* _WHAT NEEDS TO BE DONE_
Please copy the records exactly as they appear, with all pictures left out.

* _DATA TO USE_
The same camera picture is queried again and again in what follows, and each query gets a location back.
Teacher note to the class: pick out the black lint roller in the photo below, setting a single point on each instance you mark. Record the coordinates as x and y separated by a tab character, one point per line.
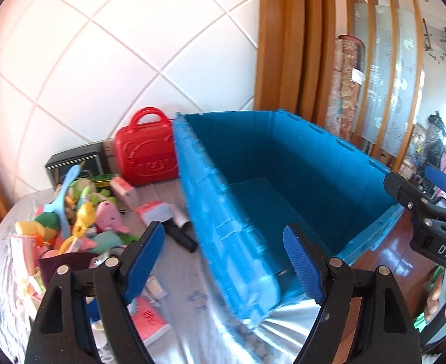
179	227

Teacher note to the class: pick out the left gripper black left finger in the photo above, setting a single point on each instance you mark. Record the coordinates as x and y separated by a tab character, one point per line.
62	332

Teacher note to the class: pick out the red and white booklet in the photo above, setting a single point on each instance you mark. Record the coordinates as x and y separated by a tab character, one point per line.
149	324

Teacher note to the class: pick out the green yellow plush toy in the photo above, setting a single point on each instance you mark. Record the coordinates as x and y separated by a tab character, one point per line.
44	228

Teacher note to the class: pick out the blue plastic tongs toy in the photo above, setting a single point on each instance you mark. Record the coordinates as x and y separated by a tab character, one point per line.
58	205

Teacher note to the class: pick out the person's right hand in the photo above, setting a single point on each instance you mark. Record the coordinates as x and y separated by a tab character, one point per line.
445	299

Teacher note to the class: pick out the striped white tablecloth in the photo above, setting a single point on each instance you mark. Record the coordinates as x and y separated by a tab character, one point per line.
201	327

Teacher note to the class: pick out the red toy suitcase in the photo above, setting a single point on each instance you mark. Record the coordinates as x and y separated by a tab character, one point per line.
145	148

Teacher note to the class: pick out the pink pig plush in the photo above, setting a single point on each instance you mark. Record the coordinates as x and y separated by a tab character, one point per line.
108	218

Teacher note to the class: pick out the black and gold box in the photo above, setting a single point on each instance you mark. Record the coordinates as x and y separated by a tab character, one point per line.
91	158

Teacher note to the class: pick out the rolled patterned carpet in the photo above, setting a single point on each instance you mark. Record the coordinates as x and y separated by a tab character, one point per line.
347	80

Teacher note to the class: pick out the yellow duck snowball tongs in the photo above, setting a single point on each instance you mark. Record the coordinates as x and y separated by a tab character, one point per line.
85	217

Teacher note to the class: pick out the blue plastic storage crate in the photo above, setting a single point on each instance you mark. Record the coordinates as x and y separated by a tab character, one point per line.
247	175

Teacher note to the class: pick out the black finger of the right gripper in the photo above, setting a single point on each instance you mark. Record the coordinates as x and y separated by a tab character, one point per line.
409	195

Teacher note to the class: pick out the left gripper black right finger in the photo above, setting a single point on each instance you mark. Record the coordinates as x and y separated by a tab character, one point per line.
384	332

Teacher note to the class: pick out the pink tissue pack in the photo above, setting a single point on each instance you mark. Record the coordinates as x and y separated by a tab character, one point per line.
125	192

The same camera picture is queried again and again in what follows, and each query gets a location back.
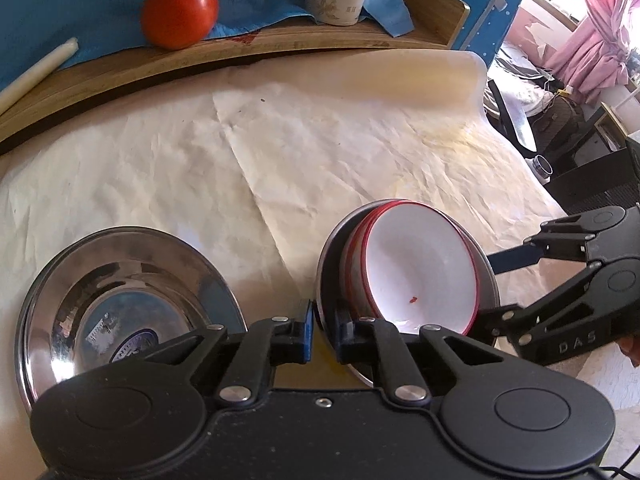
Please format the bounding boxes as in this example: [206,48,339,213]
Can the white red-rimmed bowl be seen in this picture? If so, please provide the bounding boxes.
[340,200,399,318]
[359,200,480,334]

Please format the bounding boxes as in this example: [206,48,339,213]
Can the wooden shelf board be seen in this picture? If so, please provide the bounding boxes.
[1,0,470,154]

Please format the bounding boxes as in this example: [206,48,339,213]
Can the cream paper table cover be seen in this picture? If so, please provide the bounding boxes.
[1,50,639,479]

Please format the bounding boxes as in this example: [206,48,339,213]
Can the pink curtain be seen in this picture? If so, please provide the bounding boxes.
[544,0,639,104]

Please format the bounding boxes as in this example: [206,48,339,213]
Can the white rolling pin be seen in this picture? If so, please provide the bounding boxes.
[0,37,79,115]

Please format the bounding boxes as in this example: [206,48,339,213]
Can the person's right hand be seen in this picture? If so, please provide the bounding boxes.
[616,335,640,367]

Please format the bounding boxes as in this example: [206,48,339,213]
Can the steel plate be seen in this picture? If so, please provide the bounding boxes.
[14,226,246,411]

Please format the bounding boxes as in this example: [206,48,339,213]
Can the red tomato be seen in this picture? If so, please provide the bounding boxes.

* _EXERCISE ANSWER_
The same camera picture is queried again and again in what follows, and each query gets a location back.
Teacher note to the class: pick out the black lint roller in the photo below, setting a single point on each instance you mark. Record the coordinates as x and y separated by a tab character, one point per line.
179	227

Teacher note to the class: pick out the left gripper black left finger in the photo above, setting a single point on each instance you mark. Record the coordinates as x and y separated by a tab character, one point per line.
62	332

Teacher note to the class: pick out the red and white booklet in the photo above, setting a single point on each instance you mark. Record the coordinates as x and y separated by a tab character, one point per line.
149	324

Teacher note to the class: pick out the green yellow plush toy in the photo above, setting a single point on each instance you mark. Record the coordinates as x and y separated by a tab character, one point per line.
44	228

Teacher note to the class: pick out the blue plastic tongs toy in the photo above, setting a single point on each instance you mark. Record the coordinates as x and y separated by a tab character, one point per line.
58	205

Teacher note to the class: pick out the person's right hand in the photo above, setting a single point on each instance you mark. Record the coordinates as x and y separated by a tab character, one point per line.
445	299

Teacher note to the class: pick out the striped white tablecloth in the photo above, setting a single point on each instance you mark. Record the coordinates as x and y separated by a tab character, one point per line.
201	327

Teacher note to the class: pick out the red toy suitcase in the photo above, setting a single point on each instance you mark. Record the coordinates as x and y separated by a tab character, one point per line.
145	148

Teacher note to the class: pick out the pink pig plush in the photo above, setting a single point on each instance you mark. Record the coordinates as x and y separated by a tab character, one point per line.
108	218

Teacher note to the class: pick out the black and gold box in the photo above, setting a single point on each instance you mark. Record the coordinates as x and y separated by a tab character, one point per line.
91	158

Teacher note to the class: pick out the rolled patterned carpet in the photo above, setting a single point on each instance you mark. Record the coordinates as x and y separated by a tab character, one point per line.
347	80

Teacher note to the class: pick out the yellow duck snowball tongs in the photo above, setting a single point on each instance you mark. Record the coordinates as x and y separated by a tab character, one point per line.
85	217

Teacher note to the class: pick out the blue plastic storage crate in the photo above, setting a single point on each instance you mark. Record the coordinates as x and y separated by a tab character, one point per line.
247	175

Teacher note to the class: pick out the black finger of the right gripper in the photo above, setting a single point on each instance you mark. Record the coordinates as x and y separated by a tab character, one point per line.
409	195

Teacher note to the class: pick out the left gripper black right finger in the photo above, setting a single point on each instance you mark. Record the coordinates as x and y separated by a tab character, one point per line.
384	332

Teacher note to the class: pick out the pink tissue pack in the photo above, setting a single point on each instance you mark. Record the coordinates as x and y separated by a tab character, one point per line.
125	192

The same camera picture is queried again and again in what follows, and each query gets a location back.
Please format the bounding boxes as in this example: [206,48,339,213]
Can the white red-rimmed bowl be seen in this picture? If so, please provide the bounding boxes.
[340,200,399,318]
[359,200,480,334]

Please format the bounding boxes as in this example: [206,48,339,213]
Can the wooden shelf board be seen in this picture? If so, please provide the bounding boxes.
[1,0,470,154]

Please format the bounding boxes as in this example: [206,48,339,213]
Can the cream paper table cover be seen in this picture? If so, please provide the bounding boxes.
[1,50,639,479]

Please format the bounding boxes as in this example: [206,48,339,213]
Can the pink curtain be seen in this picture? If so, please provide the bounding boxes.
[544,0,639,104]

Please format the bounding boxes as in this example: [206,48,339,213]
Can the white rolling pin be seen in this picture? If so, please provide the bounding boxes.
[0,37,79,115]

Please format the bounding boxes as in this example: [206,48,339,213]
Can the person's right hand be seen in this picture? If so, please provide the bounding boxes.
[616,335,640,367]

Please format the bounding boxes as in this example: [206,48,339,213]
Can the steel plate be seen in this picture? If so, please provide the bounding boxes.
[14,226,246,411]

Please format the bounding boxes as in this example: [206,48,339,213]
Can the red tomato be seen in this picture? If so, please provide the bounding boxes.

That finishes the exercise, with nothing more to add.